Deducting Tax Representation Fees
Clients often come to us with tax questions: how to report foreign investments; what to do about a missing mutual fund T3 slip or, perhaps, an RRSP or TFSA overcontribution.
While we may be able to provide information in some instances, often we refer them to their accountants or, in some cases, a tax lawyer. But are those professional fees tax deductible?
A taxpayer may deduct any fees or expenses incurred to object to or fight a federal or provincial tax assessment, and related interest or penalties. A recent tax court case (Ridout v The Queen, 2013 TCC 260) looked at whether a taxpayer could use this provision to deduct more than $7,100 paid to DTS Disability Tax Services Ltd. (DTS) for consultation and preparation of claims for the disability tax credit and a supplemental personal credit in respect of her son. The claims were for the 2000 through 2009 tax years, and CRA approved them.
At trial, the president of DTS, who noted several of his firm’s clients deduct its fees, represented the taxpayer. CRA argued that since DTS’s fees don’t relate to an objection or appeal of an income tax assessment, they aren’t deductible.
What the taxpayer claimed
The taxpayer claimed the “unusual circumstances in her case justify the allowance of the deduction.” She explained that CRA had previously allowed a similar deduction for fees other DTS clients paid.
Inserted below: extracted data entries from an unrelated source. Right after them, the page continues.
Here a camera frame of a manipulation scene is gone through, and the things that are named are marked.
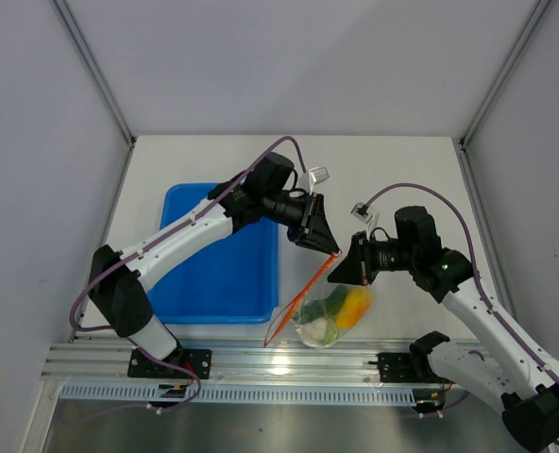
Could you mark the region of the yellow orange mango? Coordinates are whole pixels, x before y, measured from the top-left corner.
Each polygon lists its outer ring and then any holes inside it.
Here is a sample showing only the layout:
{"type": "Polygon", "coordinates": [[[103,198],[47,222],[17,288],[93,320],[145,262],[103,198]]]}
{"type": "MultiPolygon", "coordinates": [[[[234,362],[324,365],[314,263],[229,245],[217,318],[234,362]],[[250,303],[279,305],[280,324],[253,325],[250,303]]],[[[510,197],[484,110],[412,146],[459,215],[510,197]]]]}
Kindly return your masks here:
{"type": "Polygon", "coordinates": [[[374,301],[374,294],[367,288],[350,290],[345,297],[342,308],[334,318],[335,325],[341,329],[354,327],[366,314],[374,301]]]}

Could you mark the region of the dark green cucumber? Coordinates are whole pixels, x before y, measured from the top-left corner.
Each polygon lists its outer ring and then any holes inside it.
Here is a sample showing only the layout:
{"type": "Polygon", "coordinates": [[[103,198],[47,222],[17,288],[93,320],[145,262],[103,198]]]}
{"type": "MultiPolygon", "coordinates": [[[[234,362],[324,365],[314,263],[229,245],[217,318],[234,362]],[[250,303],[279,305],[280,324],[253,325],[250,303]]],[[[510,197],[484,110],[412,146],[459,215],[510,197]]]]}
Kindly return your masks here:
{"type": "Polygon", "coordinates": [[[308,324],[318,318],[335,317],[343,307],[348,292],[349,288],[347,286],[338,285],[328,296],[307,302],[301,308],[301,322],[308,324]]]}

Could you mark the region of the clear zip bag orange zipper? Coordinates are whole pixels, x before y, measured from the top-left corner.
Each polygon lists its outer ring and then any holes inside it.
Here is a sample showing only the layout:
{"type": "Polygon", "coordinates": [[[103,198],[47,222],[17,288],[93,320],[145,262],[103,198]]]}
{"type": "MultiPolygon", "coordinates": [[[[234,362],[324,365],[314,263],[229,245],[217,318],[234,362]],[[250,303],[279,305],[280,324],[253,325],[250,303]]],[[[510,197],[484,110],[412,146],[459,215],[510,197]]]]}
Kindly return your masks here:
{"type": "Polygon", "coordinates": [[[311,348],[330,348],[360,323],[376,299],[367,284],[330,283],[328,276],[341,255],[330,256],[300,292],[271,320],[263,345],[276,341],[293,326],[300,341],[311,348]]]}

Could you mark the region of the green grape bunch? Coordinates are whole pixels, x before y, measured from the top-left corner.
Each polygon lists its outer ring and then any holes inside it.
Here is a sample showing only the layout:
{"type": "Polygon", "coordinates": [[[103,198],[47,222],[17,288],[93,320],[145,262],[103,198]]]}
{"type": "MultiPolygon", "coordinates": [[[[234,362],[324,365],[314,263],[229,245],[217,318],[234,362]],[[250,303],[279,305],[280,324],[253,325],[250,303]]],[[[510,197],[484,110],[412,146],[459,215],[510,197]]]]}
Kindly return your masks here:
{"type": "Polygon", "coordinates": [[[331,347],[340,339],[341,331],[334,325],[328,326],[322,341],[323,347],[331,347]]]}

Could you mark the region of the white cauliflower with leaves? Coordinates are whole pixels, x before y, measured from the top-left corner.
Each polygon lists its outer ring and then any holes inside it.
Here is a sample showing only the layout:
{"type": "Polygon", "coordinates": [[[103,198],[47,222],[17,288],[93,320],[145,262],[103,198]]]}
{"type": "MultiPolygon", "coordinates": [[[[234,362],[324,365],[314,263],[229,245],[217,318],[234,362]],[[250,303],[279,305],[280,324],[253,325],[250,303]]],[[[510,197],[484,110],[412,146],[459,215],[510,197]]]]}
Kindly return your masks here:
{"type": "Polygon", "coordinates": [[[304,344],[309,347],[325,348],[322,341],[328,326],[335,324],[328,318],[318,318],[311,323],[300,327],[300,337],[304,344]]]}

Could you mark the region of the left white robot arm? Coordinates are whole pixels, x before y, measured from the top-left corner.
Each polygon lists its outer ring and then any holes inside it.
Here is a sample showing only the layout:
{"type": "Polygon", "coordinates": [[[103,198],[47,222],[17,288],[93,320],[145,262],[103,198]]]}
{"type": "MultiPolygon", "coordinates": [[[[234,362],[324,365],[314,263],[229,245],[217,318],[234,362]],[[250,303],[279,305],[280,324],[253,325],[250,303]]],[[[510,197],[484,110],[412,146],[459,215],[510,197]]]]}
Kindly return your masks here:
{"type": "Polygon", "coordinates": [[[104,245],[94,252],[87,295],[108,327],[140,348],[159,376],[169,378],[180,370],[181,346],[154,314],[147,294],[191,256],[261,219],[285,226],[288,240],[299,247],[338,254],[324,196],[314,189],[329,178],[328,170],[314,167],[289,189],[286,182],[294,170],[291,160],[269,152],[141,243],[125,251],[104,245]]]}

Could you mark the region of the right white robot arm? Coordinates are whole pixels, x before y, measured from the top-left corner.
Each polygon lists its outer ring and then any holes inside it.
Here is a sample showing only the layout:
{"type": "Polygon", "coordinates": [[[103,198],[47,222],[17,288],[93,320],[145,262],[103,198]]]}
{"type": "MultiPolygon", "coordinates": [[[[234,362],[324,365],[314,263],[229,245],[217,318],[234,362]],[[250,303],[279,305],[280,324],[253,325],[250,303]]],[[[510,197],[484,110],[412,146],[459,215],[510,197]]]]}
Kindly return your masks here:
{"type": "Polygon", "coordinates": [[[329,282],[364,285],[380,272],[408,272],[490,355],[479,359],[434,331],[410,345],[410,373],[423,381],[437,375],[474,394],[500,415],[510,435],[529,452],[558,444],[559,360],[489,296],[465,255],[441,244],[425,208],[402,208],[395,222],[396,237],[385,241],[364,231],[354,234],[329,282]]]}
Also, the disability tax credit is unique in that it requires a “pre-assessment.” The taxpayer must first submit “Form T2201—Disability Tax Credit Certificate,” which must be signed by a qualified medical practitioner before claiming the credit.
The taxpayer felt that since the rules surrounding eligibility for the credit are complex, “relief should be given for the costs of expert advice that is required at a pre-assessment stage.”
The judge stated that for the taxpayer to be entitled the deduction, the fees must relate to “the preparation, institution or prosecution of an objection or appeal with respect to a federal or provincial income tax assessment.” The judge’s issue is the taxpayer didn’t file an objection or an appeal.
In fact, she was actually precluded from doing so for most of the taxation years in question because the statute of limitation periods had expired. The taxpayer’s claim for disability tax relief was made via a series of T1 Adjustment Requests for each of the years in question under the “Taxpayer Relief Provisions.” These provisions permit the CRA to effectively ignore the limitation period at the taxpayer’s request and accept late-filed requests that result in a reduction of tax payable or generate a refund, for up to 10 prior years.
As the judge wrote, “This is a different procedure from the objections process.” While the judge was sympathetic to the taxpayer’s circumstances, she dismissed the appeal since the Tax Act simply doesn’t permit the deduction she seeks. She concluded: “The fact that a legislative provision may produce a harsh result in a particular case is not a sufficient ground to allow an appeal. As often mentioned by judges of this Court in appeals involving sympathetic circumstances, it is the prerogative of Parliament to write the law as it sees fit and it is the duty of the Court to apply it.”